# ACTIVITY
Write out every line of the material as it stands, apart from the pictures.

# DATA TO PROCESS
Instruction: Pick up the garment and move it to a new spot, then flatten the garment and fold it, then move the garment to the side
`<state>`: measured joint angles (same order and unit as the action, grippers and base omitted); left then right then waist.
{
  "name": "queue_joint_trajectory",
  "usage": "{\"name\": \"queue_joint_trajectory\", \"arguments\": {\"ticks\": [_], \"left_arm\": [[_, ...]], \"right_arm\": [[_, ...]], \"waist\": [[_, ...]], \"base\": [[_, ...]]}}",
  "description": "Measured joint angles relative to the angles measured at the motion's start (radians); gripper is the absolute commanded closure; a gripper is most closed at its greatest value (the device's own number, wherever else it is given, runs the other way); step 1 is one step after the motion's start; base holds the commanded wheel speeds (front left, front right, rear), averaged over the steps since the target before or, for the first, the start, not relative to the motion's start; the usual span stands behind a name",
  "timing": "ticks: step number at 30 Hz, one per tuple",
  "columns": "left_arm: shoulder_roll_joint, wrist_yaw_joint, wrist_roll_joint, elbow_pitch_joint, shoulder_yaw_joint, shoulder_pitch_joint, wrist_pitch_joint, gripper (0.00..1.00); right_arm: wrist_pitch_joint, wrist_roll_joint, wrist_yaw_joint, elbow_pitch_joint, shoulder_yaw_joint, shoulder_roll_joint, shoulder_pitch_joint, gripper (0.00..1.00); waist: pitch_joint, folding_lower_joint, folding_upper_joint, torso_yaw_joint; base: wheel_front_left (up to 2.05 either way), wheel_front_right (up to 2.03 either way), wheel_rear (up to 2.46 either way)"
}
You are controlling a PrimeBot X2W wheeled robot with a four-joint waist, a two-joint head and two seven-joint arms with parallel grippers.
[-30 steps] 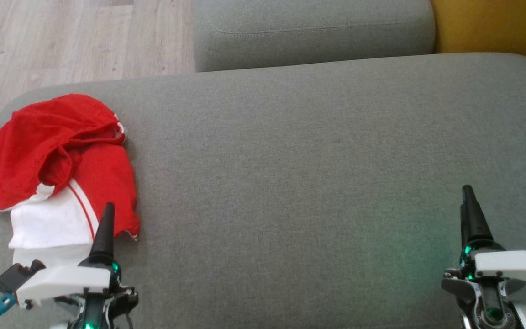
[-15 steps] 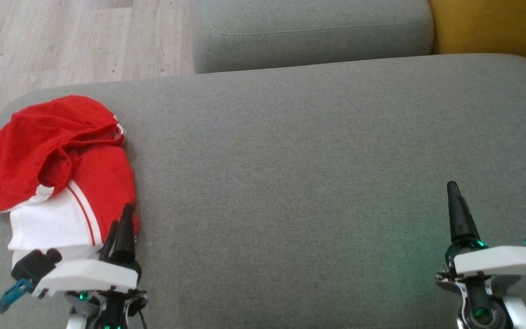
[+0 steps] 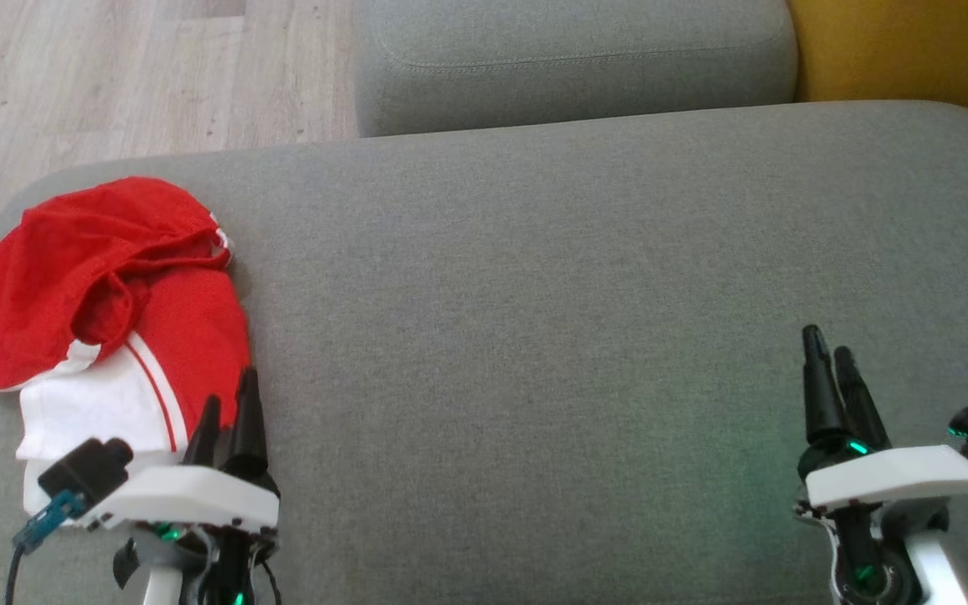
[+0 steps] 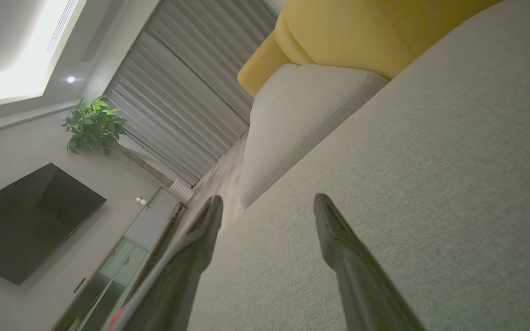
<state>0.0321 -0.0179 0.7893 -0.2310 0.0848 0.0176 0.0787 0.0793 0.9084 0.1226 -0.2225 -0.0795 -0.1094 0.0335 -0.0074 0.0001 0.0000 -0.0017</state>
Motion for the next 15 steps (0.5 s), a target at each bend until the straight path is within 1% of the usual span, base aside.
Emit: {"name": "queue_joint_trajectory", "arguments": {"ticks": [15], "left_arm": [[0.000, -0.037, -0.185, 0.011, 0.032, 0.012, 0.041, 0.00]], "right_arm": [[0.040, -0.153, 0.000, 0.005, -0.052, -0.019, 0.003, 0.00]], "waist": [[0.000, 0.0000, 0.0000, 0.000]], "base": [[0.00, 0.00, 0.00]]}}
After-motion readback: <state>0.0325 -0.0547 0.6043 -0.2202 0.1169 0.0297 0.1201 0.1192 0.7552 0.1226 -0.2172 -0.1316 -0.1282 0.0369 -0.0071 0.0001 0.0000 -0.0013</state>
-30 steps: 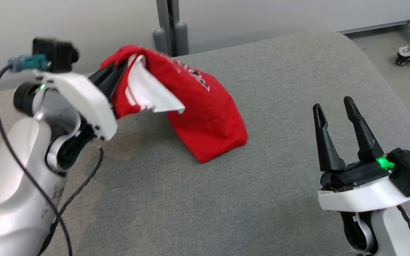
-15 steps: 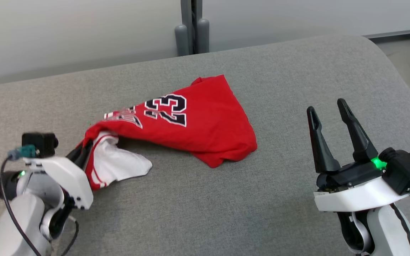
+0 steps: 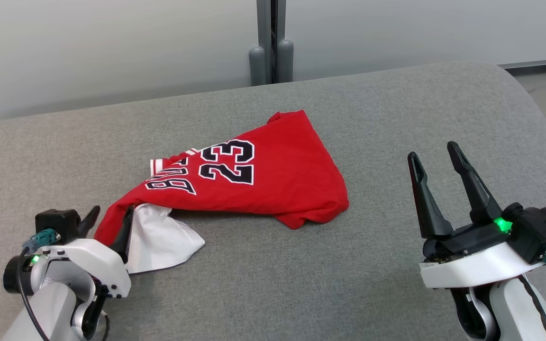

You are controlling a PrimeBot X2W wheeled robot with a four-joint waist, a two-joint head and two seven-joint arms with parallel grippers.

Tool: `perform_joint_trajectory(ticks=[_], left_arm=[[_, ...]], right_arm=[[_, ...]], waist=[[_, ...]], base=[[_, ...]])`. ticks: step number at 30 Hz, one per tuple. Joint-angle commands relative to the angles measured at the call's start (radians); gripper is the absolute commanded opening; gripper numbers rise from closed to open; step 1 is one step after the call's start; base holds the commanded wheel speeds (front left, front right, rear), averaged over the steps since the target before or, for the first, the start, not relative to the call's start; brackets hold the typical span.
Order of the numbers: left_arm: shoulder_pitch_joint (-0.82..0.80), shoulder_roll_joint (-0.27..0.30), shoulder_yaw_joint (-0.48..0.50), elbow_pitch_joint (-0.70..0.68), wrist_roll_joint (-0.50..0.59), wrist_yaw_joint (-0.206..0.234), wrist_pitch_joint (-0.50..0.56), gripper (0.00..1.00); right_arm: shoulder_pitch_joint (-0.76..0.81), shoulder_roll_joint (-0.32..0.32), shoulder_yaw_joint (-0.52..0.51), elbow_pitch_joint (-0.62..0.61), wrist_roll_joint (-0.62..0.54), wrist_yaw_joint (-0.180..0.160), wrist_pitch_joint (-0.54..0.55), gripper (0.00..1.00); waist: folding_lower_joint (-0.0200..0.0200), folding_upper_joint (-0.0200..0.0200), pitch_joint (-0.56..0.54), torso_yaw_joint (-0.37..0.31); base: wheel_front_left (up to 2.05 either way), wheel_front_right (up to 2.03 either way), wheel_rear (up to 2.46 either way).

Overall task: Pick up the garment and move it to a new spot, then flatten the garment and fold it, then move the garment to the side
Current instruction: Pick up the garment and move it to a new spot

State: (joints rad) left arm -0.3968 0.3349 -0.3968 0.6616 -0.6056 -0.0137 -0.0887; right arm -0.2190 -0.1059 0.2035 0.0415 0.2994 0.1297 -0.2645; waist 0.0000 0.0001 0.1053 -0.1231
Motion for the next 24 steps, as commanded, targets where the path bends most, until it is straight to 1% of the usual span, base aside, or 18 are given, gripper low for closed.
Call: perform_joint_trajectory(ticks=[1, 3, 6, 8, 10, 17, 24], left_arm=[[-0.021, 0.012, 0.008, 0.006, 0.020, 0.015, -0.036, 1.00], [-0.023, 0.011, 0.010, 0.008, 0.033, 0.032, -0.077, 1.00], [-0.013, 0.000, 0.028, -0.014, 0.023, 0.040, -0.129, 1.00], [0.006, -0.011, 0.048, -0.039, 0.013, 0.034, -0.153, 1.00], [0.033, -0.007, 0.057, -0.065, 0.031, 0.045, -0.168, 1.00], [0.113, -0.021, 0.101, -0.160, 0.063, 0.083, -0.175, 1.00], [0.226, -0.068, 0.197, -0.285, 0.103, 0.106, -0.175, 1.00]], right_arm=[[0.009, -0.010, -0.002, 0.000, 0.002, 0.002, -0.002, 1.00], [0.015, -0.011, -0.003, 0.001, 0.002, 0.002, -0.002, 1.00], [0.024, -0.010, -0.005, 0.001, 0.004, 0.002, -0.002, 1.00], [0.027, -0.010, -0.005, 0.003, 0.006, 0.002, -0.002, 1.00], [0.039, -0.011, -0.005, 0.009, 0.008, 0.002, -0.002, 1.00], [0.060, -0.020, -0.009, 0.013, 0.013, 0.002, -0.002, 1.00], [0.080, -0.029, -0.019, 0.016, 0.011, 0.002, -0.002, 1.00]], waist=[[0.0000, -0.0001, -0.005, 0.003], [0.0000, -0.0001, -0.011, 0.005], [0.0000, -0.0001, -0.021, 0.007], [0.0000, -0.0001, -0.032, 0.008], [0.0000, -0.0001, -0.049, 0.007], [0.0000, -0.0001, -0.078, 0.008], [0.0000, -0.0001, -0.086, 0.018]], base=[[0.00, 0.00, 0.00], [0.00, 0.00, 0.00], [0.00, 0.00, 0.00], [0.00, 0.00, 0.00], [0.00, 0.00, 0.00], [0.00, 0.00, 0.00], [0.00, 0.00, 0.00]])
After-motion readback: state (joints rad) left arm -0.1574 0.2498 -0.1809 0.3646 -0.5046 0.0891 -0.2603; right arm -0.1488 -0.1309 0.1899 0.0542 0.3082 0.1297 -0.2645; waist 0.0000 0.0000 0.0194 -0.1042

# SOLVED EXERCISE
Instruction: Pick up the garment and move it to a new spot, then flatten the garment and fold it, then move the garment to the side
`<state>`: measured joint angles (same order and unit as the action, grippers and base omitted); left then right then waist.
{
  "name": "queue_joint_trajectory",
  "usage": "{\"name\": \"queue_joint_trajectory\", \"arguments\": {\"ticks\": [_], \"left_arm\": [[_, ...]], \"right_arm\": [[_, ...]], \"waist\": [[_, ...]], \"base\": [[_, ...]]}}",
  "description": "Measured joint angles relative to the angles measured at the motion's start (radians); gripper is the absolute commanded closure; a gripper is most closed at its greatest value (the device's own number, wherever else it is given, runs the other way); step 1 is one step after the motion's start; base holds the commanded wheel speeds (front left, front right, rear), averaged over the steps since the target before or, for the first, the start, not relative to the motion's start; the usual span stands behind a name",
  "timing": "ticks: step number at 30 Hz, one per tuple",
  "columns": "left_arm: shoulder_roll_joint, wrist_yaw_joint, wrist_roll_joint, elbow_pitch_joint, shoulder_yaw_joint, shoulder_pitch_joint, wrist_pitch_joint, gripper (0.00..1.00); right_arm: wrist_pitch_joint, wrist_roll_joint, wrist_yaw_joint, elbow_pitch_joint, shoulder_yaw_joint, shoulder_roll_joint, shoulder_pitch_joint, gripper (0.00..1.00); waist: pitch_joint, folding_lower_joint, folding_upper_joint, torso_yaw_joint; base: wheel_front_left (up to 2.05 either way), wheel_front_right (up to 2.03 either way), wheel_rear (up to 2.46 either way)"
}
You are controlling a PrimeBot X2W wheeled robot with a four-joint waist, a two-joint head and two seven-joint arms with parallel grippers.
[-30 steps] 
[-15 steps] 
[+0 steps] 
[+0 steps] 
<state>0.0321 -0.0179 0.7893 -0.2310 0.0848 0.0176 0.0787 0.0793 0.9084 0.1226 -0.2225 -0.0795 -0.1094 0.0335 -0.0074 0.0001 0.0000 -0.0017</state>
Motion for the next 15 steps (0.5 s), a target at each bend until the straight path is within 1% of the usual span, base aside.
Emit: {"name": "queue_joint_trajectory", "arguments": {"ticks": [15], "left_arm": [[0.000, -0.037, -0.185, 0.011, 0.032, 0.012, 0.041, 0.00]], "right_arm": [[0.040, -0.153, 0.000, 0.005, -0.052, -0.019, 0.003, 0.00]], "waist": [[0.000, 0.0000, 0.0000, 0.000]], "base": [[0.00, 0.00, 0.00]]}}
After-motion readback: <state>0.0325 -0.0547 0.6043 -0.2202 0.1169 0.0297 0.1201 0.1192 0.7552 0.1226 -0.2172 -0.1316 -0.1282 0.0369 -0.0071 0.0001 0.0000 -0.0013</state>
-30 steps: 
-15 steps: 
+0 steps: 

You are controlling a PrimeBot X2W wheeled robot with a four-joint waist, a two-joint head and two seven-joint arms with parallel grippers.

Tool: `perform_joint_trajectory(ticks=[_], left_arm=[[_, ...]], right_arm=[[_, ...]], waist=[[_, ...]], base=[[_, ...]])`. ticks: step number at 30 Hz, one per tuple. Joint-angle commands relative to the angles measured at the call's start (radians); gripper is the absolute commanded opening; gripper numbers rise from closed to open; step 1 is one step after the call's start; base holds the commanded wheel speeds (front left, front right, rear), averaged over the steps since the target before or, for the first, the start, not relative to the call's start; brackets hold the typical span.
Order of the numbers: left_arm: shoulder_pitch_joint (-0.82..0.80), shoulder_roll_joint (-0.27..0.30), shoulder_yaw_joint (-0.48..0.50), elbow_pitch_joint (-0.70..0.68), wrist_roll_joint (-0.50..0.59), wrist_yaw_joint (-0.206..0.234), wrist_pitch_joint (-0.50..0.56), gripper (0.00..1.00); right_arm: shoulder_pitch_joint (-0.76..0.81), shoulder_roll_joint (-0.32..0.32), shoulder_yaw_joint (-0.52..0.51), elbow_pitch_joint (-0.62..0.61), wrist_roll_joint (-0.62..0.54), wrist_yaw_joint (-0.180..0.160), wrist_pitch_joint (-0.54..0.55), gripper (0.00..1.00); waist: folding_lower_joint (-0.0200..0.0200), folding_upper_joint (-0.0200..0.0200), pitch_joint (-0.56..0.54), torso_yaw_joint (-0.37..0.31); base: wheel_front_left (up to 2.05 either way), wheel_front_right (up to 2.03 either way), wheel_rear (up to 2.46 either way).

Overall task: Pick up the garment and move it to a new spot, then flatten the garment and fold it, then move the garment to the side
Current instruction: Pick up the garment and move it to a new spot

State: (joints rad) left arm -0.3968 0.3349 -0.3968 0.6616 -0.6056 -0.0137 -0.0887; right arm -0.2190 -0.1059 0.2035 0.0415 0.2994 0.1297 -0.2645; waist 0.0000 0.0001 0.1053 -0.1231
Motion for the next 24 steps, as commanded, targets where the path bends most, until it is straight to 1% of the usual span, base aside, or 18 are given, gripper low for closed.
Call: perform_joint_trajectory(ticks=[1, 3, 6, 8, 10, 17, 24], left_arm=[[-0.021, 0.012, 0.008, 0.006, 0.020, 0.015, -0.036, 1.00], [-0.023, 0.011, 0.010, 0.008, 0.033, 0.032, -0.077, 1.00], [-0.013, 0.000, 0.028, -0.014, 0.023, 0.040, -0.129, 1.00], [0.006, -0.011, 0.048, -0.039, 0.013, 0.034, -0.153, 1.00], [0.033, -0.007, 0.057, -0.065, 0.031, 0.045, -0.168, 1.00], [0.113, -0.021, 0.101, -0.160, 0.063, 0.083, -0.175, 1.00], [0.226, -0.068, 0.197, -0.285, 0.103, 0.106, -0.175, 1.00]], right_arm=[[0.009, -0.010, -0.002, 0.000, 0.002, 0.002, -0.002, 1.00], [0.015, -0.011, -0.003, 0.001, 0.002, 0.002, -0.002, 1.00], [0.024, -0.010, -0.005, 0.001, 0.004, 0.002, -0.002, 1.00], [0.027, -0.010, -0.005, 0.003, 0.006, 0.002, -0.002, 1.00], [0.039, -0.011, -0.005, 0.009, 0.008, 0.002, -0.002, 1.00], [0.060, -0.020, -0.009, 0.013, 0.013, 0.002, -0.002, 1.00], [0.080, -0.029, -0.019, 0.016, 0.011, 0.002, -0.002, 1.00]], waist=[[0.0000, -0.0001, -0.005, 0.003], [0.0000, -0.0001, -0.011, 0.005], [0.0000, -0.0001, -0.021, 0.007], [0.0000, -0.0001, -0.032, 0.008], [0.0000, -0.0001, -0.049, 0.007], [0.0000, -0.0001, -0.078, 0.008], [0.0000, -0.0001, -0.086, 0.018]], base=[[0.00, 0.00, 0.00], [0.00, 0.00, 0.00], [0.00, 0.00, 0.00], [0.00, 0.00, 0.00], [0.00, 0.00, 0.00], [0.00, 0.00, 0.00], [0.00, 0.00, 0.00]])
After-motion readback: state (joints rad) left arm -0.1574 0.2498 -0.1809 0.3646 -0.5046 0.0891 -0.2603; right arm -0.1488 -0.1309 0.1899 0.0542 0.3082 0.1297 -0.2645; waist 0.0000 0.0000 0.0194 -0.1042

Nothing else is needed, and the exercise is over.